(Collected data entries)
▼
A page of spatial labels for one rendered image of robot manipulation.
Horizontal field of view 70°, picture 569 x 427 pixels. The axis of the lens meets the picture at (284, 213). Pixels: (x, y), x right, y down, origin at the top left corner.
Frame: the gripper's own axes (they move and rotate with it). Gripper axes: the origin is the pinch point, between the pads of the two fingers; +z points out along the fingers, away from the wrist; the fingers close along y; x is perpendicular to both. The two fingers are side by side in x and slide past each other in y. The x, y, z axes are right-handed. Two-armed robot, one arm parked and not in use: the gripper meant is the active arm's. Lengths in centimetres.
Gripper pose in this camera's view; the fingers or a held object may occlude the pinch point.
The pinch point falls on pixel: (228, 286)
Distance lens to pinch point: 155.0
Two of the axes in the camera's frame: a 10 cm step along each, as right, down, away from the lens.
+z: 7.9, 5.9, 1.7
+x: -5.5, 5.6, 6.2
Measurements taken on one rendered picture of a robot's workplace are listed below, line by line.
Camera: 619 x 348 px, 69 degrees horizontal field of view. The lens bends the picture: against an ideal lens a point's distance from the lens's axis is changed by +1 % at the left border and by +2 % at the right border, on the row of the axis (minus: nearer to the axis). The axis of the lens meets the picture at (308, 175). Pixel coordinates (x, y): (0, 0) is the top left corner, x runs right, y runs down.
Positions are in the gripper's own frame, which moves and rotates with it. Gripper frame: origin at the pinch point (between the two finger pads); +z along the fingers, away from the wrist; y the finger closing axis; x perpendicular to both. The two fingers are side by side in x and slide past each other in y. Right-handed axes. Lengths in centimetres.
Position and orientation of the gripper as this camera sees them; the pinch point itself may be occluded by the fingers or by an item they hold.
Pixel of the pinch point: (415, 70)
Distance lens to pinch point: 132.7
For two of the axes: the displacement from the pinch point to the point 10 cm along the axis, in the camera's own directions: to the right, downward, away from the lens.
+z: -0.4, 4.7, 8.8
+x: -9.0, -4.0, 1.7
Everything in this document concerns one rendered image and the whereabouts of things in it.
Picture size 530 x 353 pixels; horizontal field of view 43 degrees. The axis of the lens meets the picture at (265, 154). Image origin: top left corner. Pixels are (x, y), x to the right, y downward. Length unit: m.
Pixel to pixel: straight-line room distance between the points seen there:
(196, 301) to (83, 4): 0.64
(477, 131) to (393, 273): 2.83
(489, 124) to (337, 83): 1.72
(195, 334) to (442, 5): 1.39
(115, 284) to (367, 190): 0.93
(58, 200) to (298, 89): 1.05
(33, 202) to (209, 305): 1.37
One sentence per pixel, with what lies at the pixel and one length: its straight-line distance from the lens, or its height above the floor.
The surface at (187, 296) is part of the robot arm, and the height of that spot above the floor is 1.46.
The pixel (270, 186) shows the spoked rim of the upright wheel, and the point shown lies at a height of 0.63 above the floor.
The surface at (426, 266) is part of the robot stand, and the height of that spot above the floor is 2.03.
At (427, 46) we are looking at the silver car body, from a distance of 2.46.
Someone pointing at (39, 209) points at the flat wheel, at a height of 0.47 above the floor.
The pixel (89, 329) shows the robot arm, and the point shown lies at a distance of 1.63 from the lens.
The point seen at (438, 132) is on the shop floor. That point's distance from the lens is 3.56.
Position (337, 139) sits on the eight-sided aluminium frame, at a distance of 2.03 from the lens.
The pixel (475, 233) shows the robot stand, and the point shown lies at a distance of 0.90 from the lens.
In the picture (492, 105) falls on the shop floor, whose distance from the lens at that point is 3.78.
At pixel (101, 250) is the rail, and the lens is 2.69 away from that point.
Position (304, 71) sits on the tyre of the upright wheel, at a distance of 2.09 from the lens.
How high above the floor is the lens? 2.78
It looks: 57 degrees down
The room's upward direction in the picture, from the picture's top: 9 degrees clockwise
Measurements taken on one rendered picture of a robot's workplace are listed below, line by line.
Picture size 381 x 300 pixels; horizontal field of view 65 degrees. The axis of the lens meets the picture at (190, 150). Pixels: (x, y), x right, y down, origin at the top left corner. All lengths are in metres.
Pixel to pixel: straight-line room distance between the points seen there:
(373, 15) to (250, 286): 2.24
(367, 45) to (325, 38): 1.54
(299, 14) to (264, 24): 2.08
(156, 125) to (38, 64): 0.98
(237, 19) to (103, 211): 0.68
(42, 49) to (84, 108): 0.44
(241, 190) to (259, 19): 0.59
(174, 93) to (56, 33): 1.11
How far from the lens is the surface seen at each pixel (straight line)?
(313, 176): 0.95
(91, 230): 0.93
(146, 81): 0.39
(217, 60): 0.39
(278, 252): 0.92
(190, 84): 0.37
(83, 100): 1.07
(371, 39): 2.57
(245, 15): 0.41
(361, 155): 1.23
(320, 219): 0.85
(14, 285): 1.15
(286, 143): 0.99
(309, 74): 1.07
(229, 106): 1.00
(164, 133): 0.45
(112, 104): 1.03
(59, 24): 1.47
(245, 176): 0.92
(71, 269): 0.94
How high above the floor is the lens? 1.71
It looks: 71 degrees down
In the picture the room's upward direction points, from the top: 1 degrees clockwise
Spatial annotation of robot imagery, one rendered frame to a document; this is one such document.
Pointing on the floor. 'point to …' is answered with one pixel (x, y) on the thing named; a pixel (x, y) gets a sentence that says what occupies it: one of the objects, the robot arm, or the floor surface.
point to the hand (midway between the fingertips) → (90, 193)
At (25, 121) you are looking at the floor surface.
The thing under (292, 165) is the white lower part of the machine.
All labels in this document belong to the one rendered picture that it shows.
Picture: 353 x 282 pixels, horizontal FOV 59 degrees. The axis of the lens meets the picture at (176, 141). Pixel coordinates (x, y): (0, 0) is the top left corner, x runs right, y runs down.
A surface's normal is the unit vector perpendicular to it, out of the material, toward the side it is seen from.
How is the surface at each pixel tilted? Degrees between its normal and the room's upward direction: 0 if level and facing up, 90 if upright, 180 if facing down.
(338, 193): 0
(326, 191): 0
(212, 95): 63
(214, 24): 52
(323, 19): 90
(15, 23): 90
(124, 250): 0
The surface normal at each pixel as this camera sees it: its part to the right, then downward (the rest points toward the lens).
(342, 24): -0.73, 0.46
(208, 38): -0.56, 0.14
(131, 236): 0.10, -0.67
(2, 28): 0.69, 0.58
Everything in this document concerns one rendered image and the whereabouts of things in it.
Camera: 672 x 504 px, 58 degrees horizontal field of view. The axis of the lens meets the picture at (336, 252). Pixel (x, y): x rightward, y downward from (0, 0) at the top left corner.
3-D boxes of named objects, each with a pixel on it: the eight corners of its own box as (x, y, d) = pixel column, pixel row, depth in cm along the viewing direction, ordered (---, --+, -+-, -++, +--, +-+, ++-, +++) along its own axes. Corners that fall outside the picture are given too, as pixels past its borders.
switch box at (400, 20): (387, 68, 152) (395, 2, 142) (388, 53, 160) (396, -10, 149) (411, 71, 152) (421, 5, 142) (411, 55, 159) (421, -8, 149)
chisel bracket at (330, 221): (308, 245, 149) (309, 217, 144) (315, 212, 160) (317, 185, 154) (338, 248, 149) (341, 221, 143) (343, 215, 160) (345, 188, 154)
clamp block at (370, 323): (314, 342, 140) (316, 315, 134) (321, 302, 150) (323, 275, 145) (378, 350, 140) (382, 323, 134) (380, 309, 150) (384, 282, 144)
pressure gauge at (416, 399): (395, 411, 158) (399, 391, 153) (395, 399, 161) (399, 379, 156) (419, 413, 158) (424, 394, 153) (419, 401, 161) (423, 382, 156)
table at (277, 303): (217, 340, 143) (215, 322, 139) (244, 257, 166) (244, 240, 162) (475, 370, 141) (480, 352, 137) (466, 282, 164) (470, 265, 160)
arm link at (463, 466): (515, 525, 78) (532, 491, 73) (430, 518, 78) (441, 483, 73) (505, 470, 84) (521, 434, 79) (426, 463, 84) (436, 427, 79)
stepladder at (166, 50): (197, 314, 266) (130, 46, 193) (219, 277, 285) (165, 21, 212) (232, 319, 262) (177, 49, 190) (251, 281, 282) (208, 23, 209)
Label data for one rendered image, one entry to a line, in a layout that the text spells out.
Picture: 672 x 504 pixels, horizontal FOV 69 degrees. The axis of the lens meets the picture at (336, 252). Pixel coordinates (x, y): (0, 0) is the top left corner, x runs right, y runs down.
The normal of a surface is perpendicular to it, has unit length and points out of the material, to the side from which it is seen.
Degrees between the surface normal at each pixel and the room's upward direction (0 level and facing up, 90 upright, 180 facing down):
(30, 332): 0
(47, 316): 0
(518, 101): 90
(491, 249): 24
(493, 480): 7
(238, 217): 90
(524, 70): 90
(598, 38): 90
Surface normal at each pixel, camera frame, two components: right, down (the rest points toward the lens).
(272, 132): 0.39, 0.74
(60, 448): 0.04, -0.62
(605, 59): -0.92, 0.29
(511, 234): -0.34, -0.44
▲
=== AIM OF THE TASK ===
Up to and including the line with "The pinch point falls on pixel: (228, 286)", print every line of the records from the start.

=== OUTPUT BELOW ===
A page of spatial labels for one rendered image of robot manipulation.
Horizontal field of view 70°, picture 569 x 427 pixels. The axis of the lens meets the picture at (284, 213). Pixels: (x, y), x right, y down, origin at the top left corner.
Frame: the gripper's own axes (they move and rotate with it). Gripper axes: the origin is the pinch point, between the pads of the two fingers; +z points out along the fingers, away from the wrist; the fingers close along y; x is perpendicular to both. The two fingers are side by side in x and slide past each other in y. The x, y, z axes are right-handed. Two-armed robot, one arm parked and not in use: the gripper meant is the active arm's. Lengths in centimetres.
Gripper pose in this camera's view; the fingers or a held object may occlude the pinch point.
The pinch point falls on pixel: (228, 286)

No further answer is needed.